What have you learned about the derivative of an inverse function? What have you done on that part of the problem?

#### pka

##### Elite Member
$$\displaystyle f(x)=2x-\frac{1}{x},~x>0$$ Suppose the $$\displaystyle g$$ is the inverse of $$\displaystyle f$$ on its domain.
Here is the idea. Use implicit differentiation:
$$\displaystyle g(f(x))=x\\g'(f(x))\cdot f'(x)=1\\g'(f(x))=\dfrac{1}{f'(x)}$$
Now you need $$\displaystyle f(?)=0$$

#### Anbinh13

##### New member
If f(x) = 2x - 1/x for x>0 and g is the inverse of f, then what is the value of g’(0)View attachment 15139
I just need the correct answer because the answer I got what different compare to my teacher.

#### Subhotosh Khan

##### Super Moderator
Staff member
"I just need the correct answer because the answer I got what different compare to my teacher."
What answer did you get?
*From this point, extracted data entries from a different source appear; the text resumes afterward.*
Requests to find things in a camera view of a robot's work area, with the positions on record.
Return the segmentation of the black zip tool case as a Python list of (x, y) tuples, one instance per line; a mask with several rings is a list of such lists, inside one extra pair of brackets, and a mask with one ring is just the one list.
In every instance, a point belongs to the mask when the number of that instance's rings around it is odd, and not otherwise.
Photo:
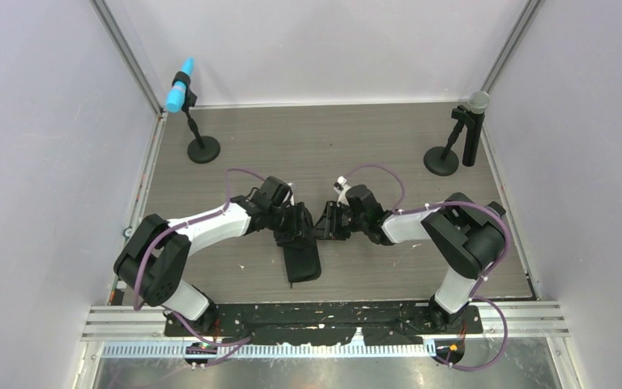
[(303, 248), (285, 246), (283, 260), (290, 288), (294, 284), (317, 280), (322, 274), (316, 243)]

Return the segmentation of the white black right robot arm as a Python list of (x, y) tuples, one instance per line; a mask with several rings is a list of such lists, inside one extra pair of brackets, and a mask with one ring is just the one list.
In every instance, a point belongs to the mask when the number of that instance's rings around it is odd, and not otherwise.
[(510, 245), (497, 202), (485, 206), (462, 193), (445, 201), (410, 211), (386, 210), (365, 185), (340, 186), (336, 201), (329, 201), (314, 225), (320, 240), (347, 240), (363, 233), (381, 246), (429, 240), (448, 263), (445, 277), (428, 302), (432, 326), (451, 332), (462, 322), (472, 294)]

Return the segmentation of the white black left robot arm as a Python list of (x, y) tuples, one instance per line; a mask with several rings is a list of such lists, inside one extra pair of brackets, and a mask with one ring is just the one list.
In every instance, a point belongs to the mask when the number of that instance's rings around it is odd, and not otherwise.
[(293, 201), (289, 184), (273, 176), (208, 212), (172, 220), (157, 214), (144, 217), (113, 270), (140, 302), (177, 312), (194, 334), (204, 336), (215, 328), (216, 315), (212, 300), (183, 279), (187, 259), (208, 246), (263, 229), (273, 233), (283, 251), (289, 283), (321, 275), (310, 212), (304, 203)]

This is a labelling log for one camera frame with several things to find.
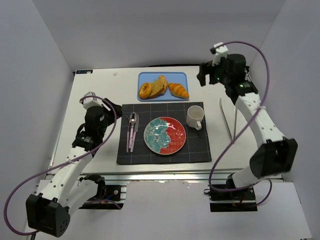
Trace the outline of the striped orange croissant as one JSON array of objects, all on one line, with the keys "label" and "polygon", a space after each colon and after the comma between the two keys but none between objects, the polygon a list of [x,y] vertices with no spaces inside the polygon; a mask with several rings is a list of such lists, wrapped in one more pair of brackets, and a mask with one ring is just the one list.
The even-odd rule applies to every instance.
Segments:
[{"label": "striped orange croissant", "polygon": [[175,97],[182,98],[182,99],[190,98],[188,91],[180,83],[169,83],[168,88],[170,90],[170,93]]}]

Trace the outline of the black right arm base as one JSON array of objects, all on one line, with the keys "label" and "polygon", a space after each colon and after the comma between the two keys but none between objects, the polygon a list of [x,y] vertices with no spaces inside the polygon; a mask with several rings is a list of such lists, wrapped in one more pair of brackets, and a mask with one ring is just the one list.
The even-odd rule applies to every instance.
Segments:
[{"label": "black right arm base", "polygon": [[211,213],[257,212],[257,201],[253,187],[242,190],[224,192],[210,188],[203,190],[209,198]]}]

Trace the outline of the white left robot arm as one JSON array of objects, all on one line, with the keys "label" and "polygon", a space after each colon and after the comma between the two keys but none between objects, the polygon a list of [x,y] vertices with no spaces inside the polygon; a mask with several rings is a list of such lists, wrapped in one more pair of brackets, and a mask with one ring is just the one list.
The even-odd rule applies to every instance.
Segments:
[{"label": "white left robot arm", "polygon": [[105,179],[98,174],[81,177],[101,144],[108,140],[105,132],[122,117],[122,107],[107,98],[98,102],[93,95],[80,100],[86,110],[84,123],[77,130],[69,155],[52,180],[38,194],[26,200],[28,226],[54,237],[61,237],[73,213],[88,200],[100,201],[106,196]]}]

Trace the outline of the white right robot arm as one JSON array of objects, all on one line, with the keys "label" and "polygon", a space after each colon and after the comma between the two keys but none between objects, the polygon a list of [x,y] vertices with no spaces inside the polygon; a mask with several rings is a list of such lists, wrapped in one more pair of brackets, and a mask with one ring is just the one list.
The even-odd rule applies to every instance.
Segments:
[{"label": "white right robot arm", "polygon": [[267,177],[290,172],[298,143],[276,127],[256,86],[246,79],[245,57],[229,54],[219,63],[202,63],[197,75],[201,86],[205,86],[206,76],[211,85],[220,83],[225,87],[226,95],[247,121],[257,144],[249,165],[228,177],[223,192],[241,191]]}]

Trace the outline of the brown bread slice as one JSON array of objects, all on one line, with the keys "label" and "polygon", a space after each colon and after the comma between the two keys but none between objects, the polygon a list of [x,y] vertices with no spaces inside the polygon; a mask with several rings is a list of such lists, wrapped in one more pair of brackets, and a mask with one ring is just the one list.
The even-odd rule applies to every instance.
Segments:
[{"label": "brown bread slice", "polygon": [[152,90],[151,93],[149,95],[149,98],[153,99],[156,98],[157,96],[161,95],[161,92],[164,89],[164,85],[160,80],[155,80],[152,83]]}]

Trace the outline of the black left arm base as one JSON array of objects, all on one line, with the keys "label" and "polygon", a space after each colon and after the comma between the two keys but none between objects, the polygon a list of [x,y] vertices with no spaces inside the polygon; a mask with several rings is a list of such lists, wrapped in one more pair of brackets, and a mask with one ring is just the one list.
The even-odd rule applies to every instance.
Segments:
[{"label": "black left arm base", "polygon": [[120,184],[108,184],[105,178],[98,174],[89,174],[79,178],[80,185],[84,180],[97,186],[96,194],[89,198],[80,209],[84,210],[121,210],[124,205],[126,188]]}]
More importantly,

HOW did you get it?

Show us - so that we can show you the correct way!

#### pka

##### Elite Member
@Anbinh13, It was completely rude of you to quote your post back to us.
We can read. But we wanted you to provide some of your work so that we can see if you need help understanding the concepts incolved, Prof Peterson asked you about your knowledge of the inverse function. You completely ignored his request. WHY?

#### Jomo

##### Elite Member
@Anbinh13, I agree with pka that it was rude of you to reply with your prior post. It is even more rude for you to just ask us to provide you with the answer. This is a help site, where we help you. A private tutor is what you want.

#### HallsofIvy

##### Elite Member
As was pointed out before to find, first, g(0), you need to solve the equation, f(x)= 2x- 1/x= 0. You should see that multiplying both sides by x gives a quadratic that has two roots. Be sure to check each back in the original equation.